▶ [Problem requirements]:
The word "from" occurs in some lines of the listing. Copy those lines.

● ● ● ●

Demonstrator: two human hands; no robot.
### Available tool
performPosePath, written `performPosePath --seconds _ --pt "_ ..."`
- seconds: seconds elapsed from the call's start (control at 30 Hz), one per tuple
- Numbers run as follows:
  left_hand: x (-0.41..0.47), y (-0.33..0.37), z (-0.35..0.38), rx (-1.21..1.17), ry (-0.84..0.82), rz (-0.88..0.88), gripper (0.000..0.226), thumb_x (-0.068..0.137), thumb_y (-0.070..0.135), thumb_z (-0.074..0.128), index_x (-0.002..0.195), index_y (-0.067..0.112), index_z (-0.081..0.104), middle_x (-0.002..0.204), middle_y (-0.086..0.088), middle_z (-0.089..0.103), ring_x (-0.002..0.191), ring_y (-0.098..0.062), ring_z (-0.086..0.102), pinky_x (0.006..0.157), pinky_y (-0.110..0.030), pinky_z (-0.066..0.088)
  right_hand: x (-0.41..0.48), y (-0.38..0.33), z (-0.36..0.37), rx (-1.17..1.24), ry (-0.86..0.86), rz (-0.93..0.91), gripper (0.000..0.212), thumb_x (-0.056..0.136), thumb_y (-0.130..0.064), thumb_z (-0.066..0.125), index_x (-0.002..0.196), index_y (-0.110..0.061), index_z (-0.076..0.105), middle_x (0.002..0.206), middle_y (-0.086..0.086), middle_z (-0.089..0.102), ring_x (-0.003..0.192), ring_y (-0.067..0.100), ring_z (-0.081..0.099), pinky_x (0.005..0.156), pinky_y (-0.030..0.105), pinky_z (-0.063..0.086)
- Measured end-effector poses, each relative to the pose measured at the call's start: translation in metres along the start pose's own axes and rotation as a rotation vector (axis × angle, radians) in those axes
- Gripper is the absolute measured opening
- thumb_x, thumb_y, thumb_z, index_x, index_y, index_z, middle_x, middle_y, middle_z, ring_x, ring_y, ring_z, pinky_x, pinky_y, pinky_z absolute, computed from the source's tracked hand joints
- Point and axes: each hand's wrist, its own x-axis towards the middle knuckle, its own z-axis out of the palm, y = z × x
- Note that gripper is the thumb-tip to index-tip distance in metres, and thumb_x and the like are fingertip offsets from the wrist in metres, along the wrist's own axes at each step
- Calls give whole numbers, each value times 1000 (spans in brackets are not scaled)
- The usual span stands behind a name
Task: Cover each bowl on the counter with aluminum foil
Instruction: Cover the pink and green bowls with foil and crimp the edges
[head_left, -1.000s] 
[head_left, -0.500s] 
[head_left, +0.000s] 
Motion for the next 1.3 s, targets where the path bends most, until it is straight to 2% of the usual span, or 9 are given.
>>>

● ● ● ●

▶ [Written answer]:
- seconds: seconds elapsed from the call's start (control at 30 Hz), one per tuple
- thumb_x, thumb_y, thumb_z, index_x, index_y, index_z, middle_x, middle_y, middle_z, ring_x, ring_y, ring_z, pinky_x, pinky_y, pinky_z absolute, computed from the source's tracked hand joints
- Note that gripper is the thumb-tip to index-tip distance in metres, and thumb_x and the like are fingertip offsets from the wrist in metres, along the wrist's own axes at each step

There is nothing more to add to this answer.